> [COLLECTED DATA]:
********
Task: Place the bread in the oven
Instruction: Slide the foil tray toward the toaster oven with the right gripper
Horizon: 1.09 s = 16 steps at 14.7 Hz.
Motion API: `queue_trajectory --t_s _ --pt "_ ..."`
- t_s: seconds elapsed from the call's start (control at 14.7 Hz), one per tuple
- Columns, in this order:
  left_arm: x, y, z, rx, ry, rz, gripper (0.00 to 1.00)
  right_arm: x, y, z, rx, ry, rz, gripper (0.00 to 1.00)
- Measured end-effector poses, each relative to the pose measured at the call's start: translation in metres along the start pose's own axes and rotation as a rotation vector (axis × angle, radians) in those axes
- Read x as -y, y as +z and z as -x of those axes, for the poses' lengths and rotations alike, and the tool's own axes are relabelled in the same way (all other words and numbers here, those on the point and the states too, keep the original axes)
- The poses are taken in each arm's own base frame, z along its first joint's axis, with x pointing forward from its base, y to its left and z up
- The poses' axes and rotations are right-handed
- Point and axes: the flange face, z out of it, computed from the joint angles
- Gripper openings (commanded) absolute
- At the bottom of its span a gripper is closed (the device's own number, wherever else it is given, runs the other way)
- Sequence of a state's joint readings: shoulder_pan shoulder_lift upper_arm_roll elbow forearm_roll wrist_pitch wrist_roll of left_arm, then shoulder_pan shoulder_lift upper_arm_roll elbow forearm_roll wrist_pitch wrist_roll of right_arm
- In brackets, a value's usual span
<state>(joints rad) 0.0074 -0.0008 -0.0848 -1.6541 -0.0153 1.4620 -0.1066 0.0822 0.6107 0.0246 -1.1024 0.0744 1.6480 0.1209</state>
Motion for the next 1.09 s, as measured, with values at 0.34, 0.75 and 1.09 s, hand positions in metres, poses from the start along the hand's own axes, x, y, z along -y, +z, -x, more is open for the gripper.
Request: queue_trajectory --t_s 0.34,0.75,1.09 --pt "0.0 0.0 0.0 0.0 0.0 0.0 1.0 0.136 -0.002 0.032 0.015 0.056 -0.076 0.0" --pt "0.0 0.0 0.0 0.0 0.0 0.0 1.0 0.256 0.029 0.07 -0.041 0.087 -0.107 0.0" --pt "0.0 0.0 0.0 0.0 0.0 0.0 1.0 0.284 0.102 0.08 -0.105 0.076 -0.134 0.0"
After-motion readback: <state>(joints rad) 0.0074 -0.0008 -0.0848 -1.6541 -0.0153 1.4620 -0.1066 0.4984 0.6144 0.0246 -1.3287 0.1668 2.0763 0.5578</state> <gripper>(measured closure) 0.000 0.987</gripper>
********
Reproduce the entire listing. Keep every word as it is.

> [TASK RESPONSE]:
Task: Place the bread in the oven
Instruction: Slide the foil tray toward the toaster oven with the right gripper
Horizon: 1.09 s = 16 steps at 14.7 Hz.
Motion API: `queue_trajectory --t_s _ --pt "_ ..."`
- t_s: seconds elapsed from the call's start (control at 14.7 Hz), one per tuple
- Columns, in this order:
  left_arm: x, y, z, rx, ry, rz, gripper (0.00 to 1.00)
  right_arm: x, y, z, rx, ry, rz, gripper (0.00 to 1.00)
- Measured end-effector poses, each relative to the pose measured at the call's start: translation in metres along the start pose's own axes and rotation as a rotation vector (axis × angle, radians) in those axes
- Read x as -y, y as +z and z as -x of those axes, for the poses' lengths and rotations alike, and the tool's own axes are relabelled in the same way (all other words and numbers here, those on the point and the states too, keep the original axes)
- The poses are taken in each arm's own base frame, z along its first joint's axis, with x pointing forward from its base, y to its left and z up
- The poses' axes and rotations are right-handed
- Point and axes: the flange face, z out of it, computed from the joint angles
- Gripper openings (commanded) absolute
- At the bottom of its span a gripper is closed (the device's own number, wherever else it is given, runs the other way)
- Sequence of a state's joint readings: shoulder_pan shoulder_lift upper_arm_roll elbow forearm_roll wrist_pitch wrist_roll of left_arm, then shoulder_pan shoulder_lift upper_arm_roll elbow forearm_roll wrist_pitch wrist_roll of right_arm
- In brackets, a value's usual span
<state>(joints rad) 0.0074 -0.0008 -0.0848 -1.6541 -0.0153 1.4620 -0.1066 0.0822 0.6107 0.0246 -1.1024 0.0744 1.6480 0.1209</state>
Motion for the next 1.09 s, as measured, with values at 0.34, 0.75 and 1.09 s, hand positions in metres, poses from the start along the hand's own axes, x, y, z along -y, +z, -x, more is open for the gripper.
Request: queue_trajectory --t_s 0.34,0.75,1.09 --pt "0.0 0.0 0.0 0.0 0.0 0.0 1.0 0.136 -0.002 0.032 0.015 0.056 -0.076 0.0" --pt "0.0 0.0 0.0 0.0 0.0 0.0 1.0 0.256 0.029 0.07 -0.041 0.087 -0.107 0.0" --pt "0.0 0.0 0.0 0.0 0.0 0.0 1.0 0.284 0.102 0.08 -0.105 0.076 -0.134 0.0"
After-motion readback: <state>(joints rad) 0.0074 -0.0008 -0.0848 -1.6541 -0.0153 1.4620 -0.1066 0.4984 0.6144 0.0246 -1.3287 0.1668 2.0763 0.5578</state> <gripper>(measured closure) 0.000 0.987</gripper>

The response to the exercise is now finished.